**ACTION ITEM**
Every picture should be left out, but the lines below must be repeated exactly.

**SUPPLIED DATA**
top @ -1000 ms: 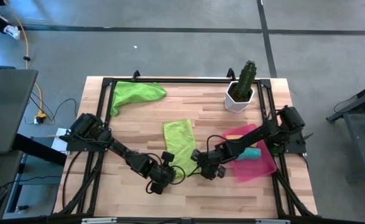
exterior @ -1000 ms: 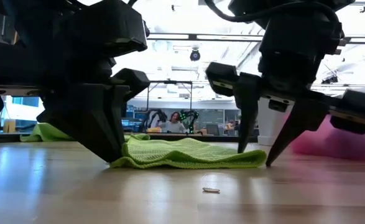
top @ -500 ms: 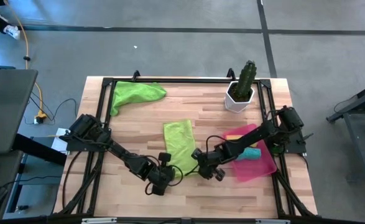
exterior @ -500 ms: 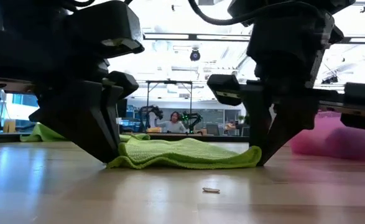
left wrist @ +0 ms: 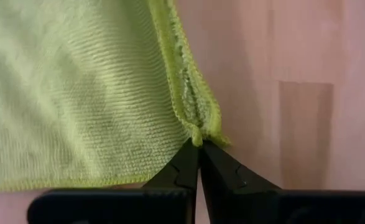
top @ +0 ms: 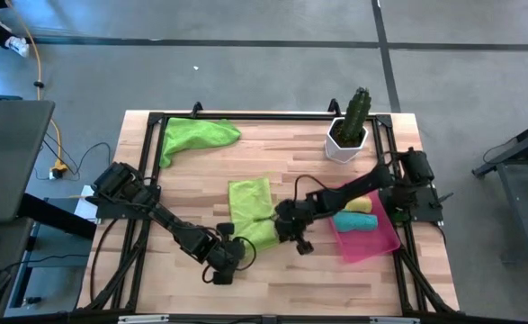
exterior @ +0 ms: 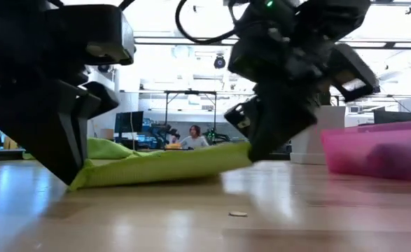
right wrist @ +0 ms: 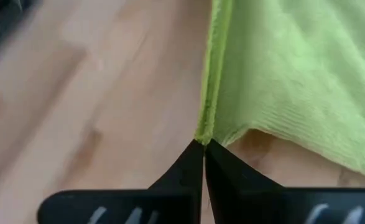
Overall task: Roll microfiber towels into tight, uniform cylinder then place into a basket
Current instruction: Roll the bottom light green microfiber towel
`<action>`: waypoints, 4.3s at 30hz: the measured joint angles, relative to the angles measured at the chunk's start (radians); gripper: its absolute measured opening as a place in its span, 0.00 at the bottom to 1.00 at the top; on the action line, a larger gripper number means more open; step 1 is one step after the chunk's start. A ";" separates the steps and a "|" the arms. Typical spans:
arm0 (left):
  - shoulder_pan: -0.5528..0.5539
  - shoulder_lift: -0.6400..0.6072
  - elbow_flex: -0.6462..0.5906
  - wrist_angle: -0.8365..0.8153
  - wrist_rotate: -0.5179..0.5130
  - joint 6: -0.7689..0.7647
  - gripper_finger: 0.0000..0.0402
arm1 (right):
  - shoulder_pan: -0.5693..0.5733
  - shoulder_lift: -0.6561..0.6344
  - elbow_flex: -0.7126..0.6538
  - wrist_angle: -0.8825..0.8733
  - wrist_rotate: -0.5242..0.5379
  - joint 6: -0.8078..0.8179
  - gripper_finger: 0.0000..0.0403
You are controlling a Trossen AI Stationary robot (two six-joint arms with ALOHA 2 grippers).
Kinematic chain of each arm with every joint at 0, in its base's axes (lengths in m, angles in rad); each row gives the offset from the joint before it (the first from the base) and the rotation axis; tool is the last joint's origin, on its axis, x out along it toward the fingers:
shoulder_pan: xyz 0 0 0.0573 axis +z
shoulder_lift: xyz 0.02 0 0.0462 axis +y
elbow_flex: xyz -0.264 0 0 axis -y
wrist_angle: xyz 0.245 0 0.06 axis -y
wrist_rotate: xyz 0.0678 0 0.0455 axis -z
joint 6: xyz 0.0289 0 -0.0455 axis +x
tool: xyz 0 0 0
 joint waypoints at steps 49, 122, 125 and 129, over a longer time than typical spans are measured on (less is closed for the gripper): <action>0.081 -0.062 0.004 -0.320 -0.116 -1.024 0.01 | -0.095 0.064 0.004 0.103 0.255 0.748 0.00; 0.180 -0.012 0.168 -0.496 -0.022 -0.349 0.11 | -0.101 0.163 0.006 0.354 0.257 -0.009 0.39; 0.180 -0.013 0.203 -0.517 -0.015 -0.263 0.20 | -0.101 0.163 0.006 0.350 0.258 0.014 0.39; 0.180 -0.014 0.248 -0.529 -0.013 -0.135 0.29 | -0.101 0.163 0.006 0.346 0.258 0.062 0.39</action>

**PROBLEM SOLUTION**
top @ -1000 ms: 
exterior @ -1000 ms: 
top @ -500 ms: 
exterior @ -500 ms: 
left wrist @ +0 ms: 
top @ +0 ms: 
exterior @ +0 ms: 
right wrist @ +0 ms: 
Overall task: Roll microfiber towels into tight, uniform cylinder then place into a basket
Current instruction: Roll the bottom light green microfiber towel
`<action>`: waypoints, 4.3s at 30hz: the measured joint angles, relative to the angles measured at the chunk's start (radians); gripper: its absolute measured opening as a place in its span, 0.00 at the bottom to 1.00 at the top; on the action line, a larger gripper number means more open; step 1 is one step after the chunk's start. A ";" separates the steps and a "|" the arms. Typical spans:
arm0 (left):
  - shoulder_pan: -0.5528..0.5539
  - shoulder_lift: -0.6400..0.6072
  - elbow_flex: -0.6462..0.5906
  - wrist_angle: -0.8365..0.8153
  - wrist_rotate: -0.5179..0.5130
  - joint 6: -0.7689..0.7647
  - gripper_finger: 0.0000..0.0402
arm1 (right):
  - shoulder_pan: -0.5693..0.5733
  - shoulder_lift: -0.6561..0.6344
  - elbow_flex: -0.7126..0.6538
  - wrist_angle: -0.8825..0.8733
  - wrist_rotate: -0.5242..0.5379
  - joint 6: -0.8078..0.8179
  - gripper_finger: 0.0000..0.0403
You are controlling a Trossen AI Stationary robot (two six-joint arms with ALOHA 2 grippers).
Kinematic chain of each arm with every joint at 0, in its base's axes (lengths in m, angles in rad); each row gives the offset from the joint before it (the first from the base) and the rotation axis; tool is the last joint's origin, on its axis, x out along it toward the fingers:
shoulder_pan: xyz 0 0 0.0573 axis +z
shoulder_lift: xyz 0.02 0 0.0462 axis +y
elbow_flex: xyz -0.264 0 0 axis -y
wrist_angle: xyz 0.245 0 0.06 axis -y
wrist_rotate: xyz 0.0678 0 0.0455 axis -z
joint 6: xyz 0.0289 0 -0.0455 axis +x
tool: xyz 0 0 0
 joint waypoints at steps 49, 122, 125 and 129, over a longer time than typical spans are measured on (less is closed for the gripper): <action>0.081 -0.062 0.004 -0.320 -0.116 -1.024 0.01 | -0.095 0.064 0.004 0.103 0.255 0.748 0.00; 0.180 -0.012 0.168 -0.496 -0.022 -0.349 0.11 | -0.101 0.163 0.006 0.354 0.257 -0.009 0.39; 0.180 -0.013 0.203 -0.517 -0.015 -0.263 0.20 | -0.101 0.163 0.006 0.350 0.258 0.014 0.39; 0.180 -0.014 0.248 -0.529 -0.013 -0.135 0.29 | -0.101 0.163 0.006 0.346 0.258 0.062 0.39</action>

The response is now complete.